• [PROBLEM TO WORK ON]
Restate the data exactly, with nothing altered.

• [DATA EXTRACT]
# # # #

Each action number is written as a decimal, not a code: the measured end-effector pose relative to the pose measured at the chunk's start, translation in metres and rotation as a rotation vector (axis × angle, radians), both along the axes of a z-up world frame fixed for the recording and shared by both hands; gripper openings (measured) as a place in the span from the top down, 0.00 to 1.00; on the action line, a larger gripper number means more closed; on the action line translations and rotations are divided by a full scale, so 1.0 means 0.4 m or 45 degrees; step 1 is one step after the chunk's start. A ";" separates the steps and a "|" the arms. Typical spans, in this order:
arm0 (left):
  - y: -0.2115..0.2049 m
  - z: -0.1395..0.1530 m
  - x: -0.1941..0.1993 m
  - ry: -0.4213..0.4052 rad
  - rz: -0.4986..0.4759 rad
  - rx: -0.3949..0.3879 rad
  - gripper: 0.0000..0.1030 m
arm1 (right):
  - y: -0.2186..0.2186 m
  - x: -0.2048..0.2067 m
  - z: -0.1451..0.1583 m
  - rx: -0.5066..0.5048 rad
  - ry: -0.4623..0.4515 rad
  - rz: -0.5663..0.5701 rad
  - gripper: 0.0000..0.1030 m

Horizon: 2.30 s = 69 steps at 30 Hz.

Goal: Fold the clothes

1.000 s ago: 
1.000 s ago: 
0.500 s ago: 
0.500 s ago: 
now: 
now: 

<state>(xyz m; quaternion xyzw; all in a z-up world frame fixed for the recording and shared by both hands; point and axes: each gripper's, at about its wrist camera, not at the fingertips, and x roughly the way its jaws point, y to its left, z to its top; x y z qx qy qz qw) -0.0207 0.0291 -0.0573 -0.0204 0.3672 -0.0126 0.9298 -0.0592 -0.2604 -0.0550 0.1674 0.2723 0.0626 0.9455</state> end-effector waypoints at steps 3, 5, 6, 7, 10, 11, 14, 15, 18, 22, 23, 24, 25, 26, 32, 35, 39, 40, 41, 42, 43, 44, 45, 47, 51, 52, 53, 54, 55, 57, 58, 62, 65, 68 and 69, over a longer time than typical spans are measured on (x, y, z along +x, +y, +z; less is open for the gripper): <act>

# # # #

• [RESULT OF THIS EXERCISE]
Each action number is written as a decimal, not a code: the measured end-effector pose relative to the pose measured at the chunk's start, translation in metres and rotation as a rotation vector (axis × angle, radians), both along the axes of a z-up world frame fixed for the recording and shared by both hands; gripper openings (measured) as a place in the span from the top down, 0.00 to 1.00; on the action line, a larger gripper number means more closed; on the action line translations and rotations are divided by a full scale, so 1.0 means 0.4 m or 45 degrees; step 1 is one step after the chunk's start. A ";" separates the steps and a "|" the arms. Typical spans, in this order:
arm0 (left):
  - y: -0.2115..0.2049 m
  - z: -0.1395..0.1530 m
  - x: -0.1941..0.1993 m
  - ry: -0.4213..0.4052 rad
  - rz: -0.4986..0.4759 rad
  - rx: -0.3949..0.3879 rad
  - gripper: 0.0000..0.1030 m
arm1 (right):
  - y: -0.2186..0.2186 m
  - x: -0.2048..0.2067 m
  - z: -0.1451..0.1583 m
  - rx: -0.5066..0.5048 rad
  - ry: -0.4623..0.4515 rad
  - rz: -0.5663..0.5701 rad
  - gripper: 0.0000..0.1030 m

Horizon: 2.30 s = 69 steps at 30 Hz.

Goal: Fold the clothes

1.000 s ago: 
1.000 s ago: 
0.500 s ago: 
0.500 s ago: 
now: 
now: 

<state>(xyz m; quaternion xyzw; all in a z-up world frame fixed for the recording and shared by both hands; point and axes: each gripper's, at about its wrist camera, not at the fingertips, and x roughly the way its jaws point, y to its left, z to its top; x y z qx qy qz qw) -0.0207 0.0291 -0.0573 -0.0204 0.3672 -0.0126 0.9298 -0.0592 -0.2604 -0.0550 0.1674 0.2723 0.0626 0.9455</state> end-effector waypoints at steps 3, 5, 6, 7, 10, 11, 14, 15, 18, 22, 23, 24, 25, 26, 32, 35, 39, 40, 41, 42, 43, 44, 45, 47, 51, 52, 53, 54, 55, 57, 58, 62, 65, 68 and 69, over a longer time than typical spans are measured on (x, y, z along +x, +y, +z; less is open for the gripper): <act>

Nothing more belongs to this answer.